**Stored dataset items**
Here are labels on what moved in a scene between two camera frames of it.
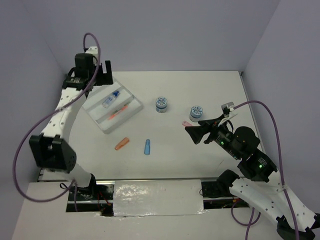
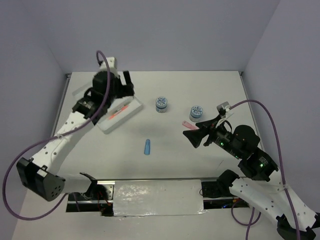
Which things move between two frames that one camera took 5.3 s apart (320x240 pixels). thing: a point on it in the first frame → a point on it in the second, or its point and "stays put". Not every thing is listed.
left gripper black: x=106 y=79 → x=125 y=90
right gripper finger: x=212 y=123 stays put
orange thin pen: x=124 y=107 stays put
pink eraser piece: x=186 y=123 stays put
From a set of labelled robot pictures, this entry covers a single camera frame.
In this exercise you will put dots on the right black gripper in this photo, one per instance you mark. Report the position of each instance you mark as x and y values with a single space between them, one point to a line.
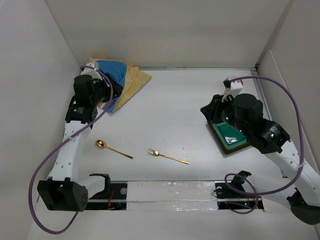
212 109

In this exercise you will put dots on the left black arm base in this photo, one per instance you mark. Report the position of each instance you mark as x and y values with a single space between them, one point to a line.
104 194

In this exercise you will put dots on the green square ceramic plate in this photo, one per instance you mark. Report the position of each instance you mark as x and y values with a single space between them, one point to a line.
229 140

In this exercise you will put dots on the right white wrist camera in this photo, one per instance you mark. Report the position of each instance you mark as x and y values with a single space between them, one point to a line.
232 88

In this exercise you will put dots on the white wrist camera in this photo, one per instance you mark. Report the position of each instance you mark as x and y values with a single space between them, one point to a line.
90 69
232 88

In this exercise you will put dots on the blue yellow Pikachu cloth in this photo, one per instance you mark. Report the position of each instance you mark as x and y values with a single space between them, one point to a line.
131 78

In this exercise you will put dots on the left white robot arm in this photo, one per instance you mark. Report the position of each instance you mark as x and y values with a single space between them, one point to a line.
63 190

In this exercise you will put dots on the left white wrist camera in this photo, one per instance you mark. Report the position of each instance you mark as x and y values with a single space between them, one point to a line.
90 69

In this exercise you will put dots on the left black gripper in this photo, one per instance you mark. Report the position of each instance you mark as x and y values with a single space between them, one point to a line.
107 88

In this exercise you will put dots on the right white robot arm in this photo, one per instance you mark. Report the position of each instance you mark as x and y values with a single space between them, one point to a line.
302 194

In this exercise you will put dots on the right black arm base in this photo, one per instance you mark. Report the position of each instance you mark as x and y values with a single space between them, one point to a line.
227 199

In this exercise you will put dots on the gold spoon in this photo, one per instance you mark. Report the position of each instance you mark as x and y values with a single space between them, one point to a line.
102 145

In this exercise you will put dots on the gold fork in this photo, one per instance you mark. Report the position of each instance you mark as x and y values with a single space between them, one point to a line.
157 154

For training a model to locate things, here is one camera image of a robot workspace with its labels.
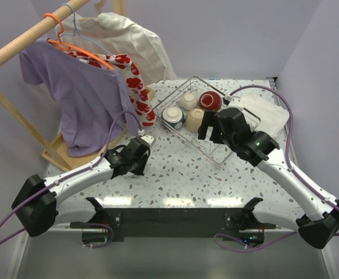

**Exercise description**
Whenever a line above includes "frames", copy it in full.

**Written answer**
Here are labels on what moved in a scene between two camera frames of it.
Which things move between two frames that one camera took 5.3 s apart (320x240 pixels). thing: a point on it in the first frame → a point on it in the second, or its point and "stays put". Not every thing is listed.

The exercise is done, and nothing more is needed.